Nevertheless, the study has several important limitations. First, the use of images acquired from different magnetic resonance imaging scanners introduces heterogeneity that may influence texture analysis and potentially bias the results. Second, the use of three different methods for histopathological confirmation (biopsy, TUR-P, and radical prostatectomy) represents a relevant limitation. In particular, in cases diagnosed as prostatitis based solely on biopsy, the possibility of sampling inadequacy should not be overlooked. Third, volumetric analyses of the ADC maps were performed by a single reader using slice-by-slice ROI delineation. Current studies recommend that at least two independent readers perform segmentation and that only features demonstrating high intraclass correlation coefficients be included in the final analysis.3 Lastly, robust machine learning models could be created using texture analysis data to develop clinical, texture analysis, and combined models.

In conclusion, the authors demonstrate that the model developed in this important study enables practical and highly accurate differentiation between benign and malignant PI-RADS 5 lesions, which is a critically important clinical problem in urogenital radiology practice.
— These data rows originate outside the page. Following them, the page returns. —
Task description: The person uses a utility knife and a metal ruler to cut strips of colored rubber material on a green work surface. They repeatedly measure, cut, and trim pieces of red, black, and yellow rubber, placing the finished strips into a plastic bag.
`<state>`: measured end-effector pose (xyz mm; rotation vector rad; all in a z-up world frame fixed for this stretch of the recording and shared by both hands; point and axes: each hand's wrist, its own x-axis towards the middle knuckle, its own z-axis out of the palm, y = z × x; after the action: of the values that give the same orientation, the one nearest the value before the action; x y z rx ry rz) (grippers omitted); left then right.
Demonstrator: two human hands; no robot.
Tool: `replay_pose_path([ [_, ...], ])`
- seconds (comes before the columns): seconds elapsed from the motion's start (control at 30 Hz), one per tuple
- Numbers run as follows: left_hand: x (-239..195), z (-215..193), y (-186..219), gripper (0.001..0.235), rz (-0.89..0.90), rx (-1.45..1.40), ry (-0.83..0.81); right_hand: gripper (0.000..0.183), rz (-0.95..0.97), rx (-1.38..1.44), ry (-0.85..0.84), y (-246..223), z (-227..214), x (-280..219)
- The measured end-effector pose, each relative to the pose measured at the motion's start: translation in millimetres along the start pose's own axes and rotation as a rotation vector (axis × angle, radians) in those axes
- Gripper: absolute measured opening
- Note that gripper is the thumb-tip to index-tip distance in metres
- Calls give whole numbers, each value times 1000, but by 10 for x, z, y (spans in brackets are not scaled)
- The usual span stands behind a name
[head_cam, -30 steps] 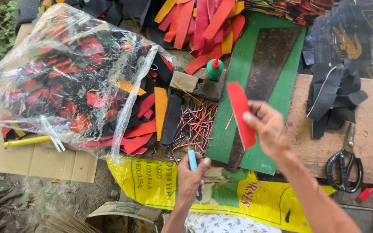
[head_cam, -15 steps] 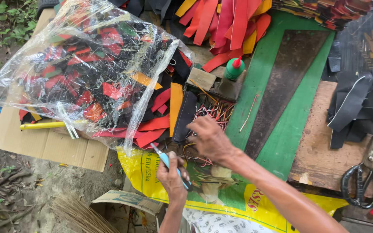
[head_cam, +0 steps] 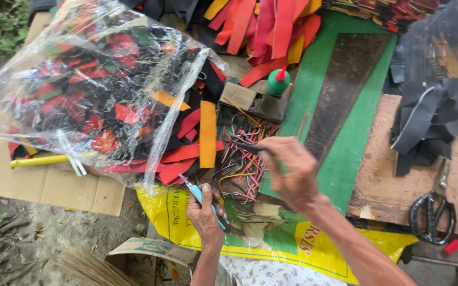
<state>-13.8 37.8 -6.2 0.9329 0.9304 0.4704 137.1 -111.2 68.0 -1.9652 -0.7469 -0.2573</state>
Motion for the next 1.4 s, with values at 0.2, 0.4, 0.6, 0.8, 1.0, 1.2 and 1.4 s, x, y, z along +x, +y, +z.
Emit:
replay_pose_path([
  [0.2, -143, 155, -222, 19, -120, 305, -215, 11, 154, -276, 227, 50, -1208, -326],
  [0.4, -389, 235, -649, 23, -326, 545, -342, 30, 124, -417, -42, 301, -1166, -981],
  [0.6, -588, 377, -877, 26, -114, 656, -492, 28, 430, -280, 101, 643, -1185, -1177],
  [0.8, -595, 625, -670, 32, -23, 441, -451, 56, 494, -344, 114, 935, -1106, -934],
  [1.0, -211, 684, -149, 23, -202, 295, -372, 74, 648, -327, 73, 1058, -1069, -826],
  [1.2, -31, 755, 78, 17, -153, 168, -400, 30, 802, -8, 215, 1063, -1008, -837],
  [1.4, -49, 806, 168, 18, -142, 181, -400, 30, 798, 100, 135, 930, -790, -578],
])
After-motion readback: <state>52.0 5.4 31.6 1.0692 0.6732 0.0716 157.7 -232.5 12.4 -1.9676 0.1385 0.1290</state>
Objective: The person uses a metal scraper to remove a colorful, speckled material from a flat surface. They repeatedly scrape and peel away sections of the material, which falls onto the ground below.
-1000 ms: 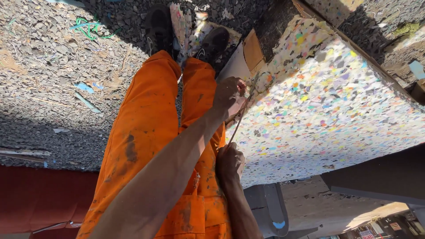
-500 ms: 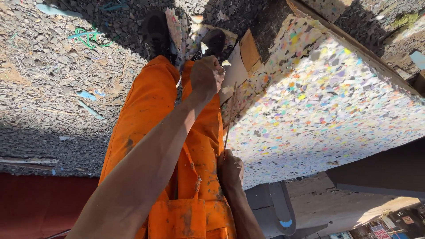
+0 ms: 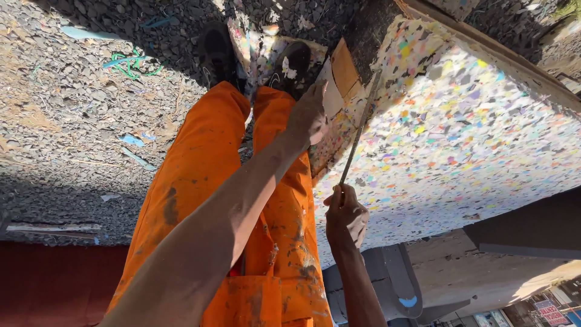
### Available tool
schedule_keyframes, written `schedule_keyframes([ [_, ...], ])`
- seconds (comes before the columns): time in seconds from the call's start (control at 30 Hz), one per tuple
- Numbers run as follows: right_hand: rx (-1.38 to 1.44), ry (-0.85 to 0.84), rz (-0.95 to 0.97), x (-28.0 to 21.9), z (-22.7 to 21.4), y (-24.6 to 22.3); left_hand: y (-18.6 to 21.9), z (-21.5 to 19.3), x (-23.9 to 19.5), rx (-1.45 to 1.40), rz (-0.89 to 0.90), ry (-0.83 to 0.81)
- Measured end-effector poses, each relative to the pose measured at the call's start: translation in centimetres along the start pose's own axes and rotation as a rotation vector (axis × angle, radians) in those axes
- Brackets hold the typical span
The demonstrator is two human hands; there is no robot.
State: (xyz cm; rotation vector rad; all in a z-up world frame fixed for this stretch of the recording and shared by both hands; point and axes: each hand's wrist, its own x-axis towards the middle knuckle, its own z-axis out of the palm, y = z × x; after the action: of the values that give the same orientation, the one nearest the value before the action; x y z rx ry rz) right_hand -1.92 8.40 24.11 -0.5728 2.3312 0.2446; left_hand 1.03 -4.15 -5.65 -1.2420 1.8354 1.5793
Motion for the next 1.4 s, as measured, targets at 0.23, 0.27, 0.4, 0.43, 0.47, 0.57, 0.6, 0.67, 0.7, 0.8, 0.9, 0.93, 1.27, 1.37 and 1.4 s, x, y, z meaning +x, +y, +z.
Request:
schedule_keyframes([
  [0.23,0.131,0.158,-0.105,-0.1,-2.0,-2.3,-4.6,11.3,-3.9,-1.293,-0.045,-0.224],
  [0.27,0.145,0.19,-0.15,0.5,-2.3,-2.2,-2.4,7.0,-1.9,-1.938,-0.281,-0.254],
  [0.4,0.105,0.218,-0.21,3.4,-3.3,-0.8,-6.2,0.6,-0.8,-0.505,-0.088,-0.058],
  [0.43,0.078,0.203,-0.249,4.3,-3.3,-1.2,-6.8,0.7,-0.3,-0.468,-0.128,0.015],
  [0.47,0.044,0.181,-0.285,4.6,-3.5,-1.4,-7.4,1.3,-0.4,-0.435,-0.174,0.081],
  [0.57,-0.091,0.07,-0.247,6.3,0.3,2.5,-3.3,2.0,-2.9,-0.642,-0.053,0.1],
  [0.6,-0.091,0.071,-0.257,6.4,0.1,1.3,-1.9,2.5,-2.9,-0.645,-0.053,0.11],
  [0.67,-0.224,0.03,-0.222,5.6,-1.0,-0.3,1.6,4.2,-3.9,-0.637,-0.039,0.011],
  [0.7,-0.234,0.024,-0.219,6.2,-0.8,-0.2,1.9,5.5,-3.0,-0.646,-0.043,0.005],
  [0.8,-0.322,0.033,-0.217,8.4,-0.4,-0.3,2.8,6.9,-1.2,-0.412,-0.079,0.073],
  [0.9,-0.386,0.03,-0.199,9.7,-1.2,-1.9,3.2,5.1,-2.1,-0.317,0.069,0.044],
  [0.93,-0.444,0.042,-0.217,9.9,-1.9,-2.6,3.5,5.5,-2.4,-0.472,0.033,0.106],
  [1.27,-0.821,-0.043,-0.354,21.3,-0.3,2.1,2.8,12.9,0.4,-0.362,0.226,0.377],
  [1.37,-0.693,-0.149,-0.258,14.9,-5.9,1.1,2.8,20.1,5.7,-0.277,0.124,0.35],
  [1.4,-0.695,-0.148,-0.296,13.0,-7.3,-0.7,3.4,18.6,5.2,-0.276,0.104,0.381],
])
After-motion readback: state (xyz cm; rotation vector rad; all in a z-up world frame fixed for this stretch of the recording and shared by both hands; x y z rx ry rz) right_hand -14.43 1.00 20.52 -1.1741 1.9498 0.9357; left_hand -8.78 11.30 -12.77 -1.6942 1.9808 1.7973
I believe that with further development and resolution of certain methodological limitations, such models have the potential for successful integration into clinical practice.

Conflict of interest disclosure

The author declared no conflicts of interest.

References

1
Bai Y, Xie XR, Hou Y, et al. Texture analysis enhances diagnostic accuracy of lesions scored as 5 in the Prostate Imaging Reporting and Data System in magnetic resonance imaging. Diagn Interv Radiol. 2025.
2
Traverso A, Kazmierski M, Welch ML, et al. Sensitivity of radiomic features to inter-observer variability and image pre-processing in apparent diffusion coefficient (ADC) maps of cervix cancer patients. Radiother Oncol. 2020;143:88-94.
3
Koçak B, Yüzkan S, Mutlu S, et al. Influence of image preprocessing on the segmentation-based reproducibility of radiomic features: in vivo experiments on discretization and resampling parameters. Diagn Interv Radiol. 2024;30(3):152-162.